_What this task involves_:
All of the data below should be copied exactly as it stands.

Items listed in a dataset
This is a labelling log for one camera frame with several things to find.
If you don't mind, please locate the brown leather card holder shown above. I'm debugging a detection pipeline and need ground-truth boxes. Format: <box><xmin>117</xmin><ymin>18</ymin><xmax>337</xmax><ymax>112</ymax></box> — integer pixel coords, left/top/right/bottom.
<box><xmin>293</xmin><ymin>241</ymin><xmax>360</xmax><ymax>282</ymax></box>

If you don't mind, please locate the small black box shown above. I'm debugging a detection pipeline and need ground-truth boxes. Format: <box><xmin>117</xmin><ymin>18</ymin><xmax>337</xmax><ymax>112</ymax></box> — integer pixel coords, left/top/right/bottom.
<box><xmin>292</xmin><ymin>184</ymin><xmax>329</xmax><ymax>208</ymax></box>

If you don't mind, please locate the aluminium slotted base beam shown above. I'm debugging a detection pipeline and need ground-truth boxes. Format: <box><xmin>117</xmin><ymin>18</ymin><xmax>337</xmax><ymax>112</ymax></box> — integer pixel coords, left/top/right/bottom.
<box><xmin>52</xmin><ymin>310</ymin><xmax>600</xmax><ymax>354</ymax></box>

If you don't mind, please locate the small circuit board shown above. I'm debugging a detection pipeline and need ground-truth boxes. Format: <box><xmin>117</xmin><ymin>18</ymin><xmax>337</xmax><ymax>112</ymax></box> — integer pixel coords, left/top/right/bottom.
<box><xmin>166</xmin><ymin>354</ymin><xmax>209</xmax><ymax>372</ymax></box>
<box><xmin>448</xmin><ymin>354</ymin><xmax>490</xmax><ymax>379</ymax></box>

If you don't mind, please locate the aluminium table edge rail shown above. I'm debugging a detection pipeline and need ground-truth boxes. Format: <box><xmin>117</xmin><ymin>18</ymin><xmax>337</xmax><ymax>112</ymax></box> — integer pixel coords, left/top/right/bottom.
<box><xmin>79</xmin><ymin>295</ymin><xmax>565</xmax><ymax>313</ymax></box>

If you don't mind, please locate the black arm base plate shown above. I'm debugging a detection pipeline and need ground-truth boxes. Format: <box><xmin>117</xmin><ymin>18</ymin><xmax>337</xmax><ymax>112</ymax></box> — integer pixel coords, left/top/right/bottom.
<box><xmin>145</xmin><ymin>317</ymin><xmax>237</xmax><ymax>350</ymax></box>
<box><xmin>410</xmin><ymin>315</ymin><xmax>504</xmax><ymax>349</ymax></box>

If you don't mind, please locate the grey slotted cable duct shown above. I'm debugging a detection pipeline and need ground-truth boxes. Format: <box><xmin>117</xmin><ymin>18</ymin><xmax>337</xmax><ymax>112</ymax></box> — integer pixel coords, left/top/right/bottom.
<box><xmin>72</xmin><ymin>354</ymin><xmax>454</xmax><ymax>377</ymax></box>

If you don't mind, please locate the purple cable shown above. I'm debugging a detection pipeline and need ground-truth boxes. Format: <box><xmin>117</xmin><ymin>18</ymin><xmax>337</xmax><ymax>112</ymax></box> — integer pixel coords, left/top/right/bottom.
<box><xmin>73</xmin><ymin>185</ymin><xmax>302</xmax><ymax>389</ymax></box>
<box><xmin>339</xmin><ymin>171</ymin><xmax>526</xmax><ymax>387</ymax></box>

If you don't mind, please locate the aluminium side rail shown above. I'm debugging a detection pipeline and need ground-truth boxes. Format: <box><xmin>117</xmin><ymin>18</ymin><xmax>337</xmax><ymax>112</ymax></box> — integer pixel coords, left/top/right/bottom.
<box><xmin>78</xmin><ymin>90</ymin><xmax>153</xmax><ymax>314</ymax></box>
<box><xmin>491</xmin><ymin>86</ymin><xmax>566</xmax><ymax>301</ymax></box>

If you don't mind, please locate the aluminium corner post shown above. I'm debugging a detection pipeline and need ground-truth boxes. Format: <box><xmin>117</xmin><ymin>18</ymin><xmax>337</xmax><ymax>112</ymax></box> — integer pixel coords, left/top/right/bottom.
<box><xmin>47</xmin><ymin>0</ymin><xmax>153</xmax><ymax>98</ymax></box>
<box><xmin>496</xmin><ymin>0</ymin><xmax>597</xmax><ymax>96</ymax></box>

_Answer space_:
This is a labelling log for one camera frame with several things to find.
If you don't mind, please locate the brown leather card holder shown above. I'm debugging a detection pipeline and need ground-truth boxes. Format: <box><xmin>117</xmin><ymin>18</ymin><xmax>337</xmax><ymax>112</ymax></box> — integer pixel coords, left/top/right/bottom.
<box><xmin>293</xmin><ymin>241</ymin><xmax>360</xmax><ymax>282</ymax></box>

If you don't mind, please locate the small black box shown above. I'm debugging a detection pipeline and need ground-truth boxes. Format: <box><xmin>117</xmin><ymin>18</ymin><xmax>337</xmax><ymax>112</ymax></box> — integer pixel coords, left/top/right/bottom.
<box><xmin>292</xmin><ymin>184</ymin><xmax>329</xmax><ymax>208</ymax></box>

If you don't mind, please locate the aluminium slotted base beam shown above. I'm debugging a detection pipeline and need ground-truth boxes. Format: <box><xmin>117</xmin><ymin>18</ymin><xmax>337</xmax><ymax>112</ymax></box> — integer pixel coords, left/top/right/bottom.
<box><xmin>52</xmin><ymin>310</ymin><xmax>600</xmax><ymax>354</ymax></box>

If you don't mind, please locate the small circuit board shown above. I'm debugging a detection pipeline and need ground-truth boxes. Format: <box><xmin>117</xmin><ymin>18</ymin><xmax>337</xmax><ymax>112</ymax></box> — integer pixel coords, left/top/right/bottom.
<box><xmin>166</xmin><ymin>354</ymin><xmax>209</xmax><ymax>372</ymax></box>
<box><xmin>448</xmin><ymin>354</ymin><xmax>490</xmax><ymax>379</ymax></box>

If you don't mind, please locate the aluminium table edge rail shown above. I'm debugging a detection pipeline and need ground-truth boxes. Format: <box><xmin>117</xmin><ymin>18</ymin><xmax>337</xmax><ymax>112</ymax></box> — integer pixel coords, left/top/right/bottom.
<box><xmin>79</xmin><ymin>295</ymin><xmax>565</xmax><ymax>313</ymax></box>

If you don't mind, please locate the black arm base plate shown above. I'm debugging a detection pipeline and need ground-truth boxes. Format: <box><xmin>117</xmin><ymin>18</ymin><xmax>337</xmax><ymax>112</ymax></box> — integer pixel coords, left/top/right/bottom.
<box><xmin>145</xmin><ymin>317</ymin><xmax>237</xmax><ymax>350</ymax></box>
<box><xmin>410</xmin><ymin>315</ymin><xmax>504</xmax><ymax>349</ymax></box>

If you don't mind, please locate the grey slotted cable duct shown above. I'm debugging a detection pipeline and need ground-truth boxes. Format: <box><xmin>117</xmin><ymin>18</ymin><xmax>337</xmax><ymax>112</ymax></box> — integer pixel coords, left/top/right/bottom.
<box><xmin>72</xmin><ymin>354</ymin><xmax>454</xmax><ymax>377</ymax></box>

If you don't mind, please locate the purple cable shown above. I'm debugging a detection pipeline and need ground-truth boxes. Format: <box><xmin>117</xmin><ymin>18</ymin><xmax>337</xmax><ymax>112</ymax></box> — integer pixel coords, left/top/right/bottom.
<box><xmin>73</xmin><ymin>185</ymin><xmax>302</xmax><ymax>389</ymax></box>
<box><xmin>339</xmin><ymin>171</ymin><xmax>526</xmax><ymax>387</ymax></box>

If you don't mind, please locate the aluminium side rail shown above. I'm debugging a detection pipeline and need ground-truth boxes. Format: <box><xmin>117</xmin><ymin>18</ymin><xmax>337</xmax><ymax>112</ymax></box> — integer pixel coords, left/top/right/bottom.
<box><xmin>78</xmin><ymin>90</ymin><xmax>153</xmax><ymax>314</ymax></box>
<box><xmin>491</xmin><ymin>86</ymin><xmax>566</xmax><ymax>301</ymax></box>

If you don't mind, please locate the aluminium corner post shown above. I'm debugging a detection pipeline and need ground-truth boxes. Format: <box><xmin>117</xmin><ymin>18</ymin><xmax>337</xmax><ymax>112</ymax></box> — integer pixel coords, left/top/right/bottom.
<box><xmin>47</xmin><ymin>0</ymin><xmax>153</xmax><ymax>98</ymax></box>
<box><xmin>496</xmin><ymin>0</ymin><xmax>597</xmax><ymax>96</ymax></box>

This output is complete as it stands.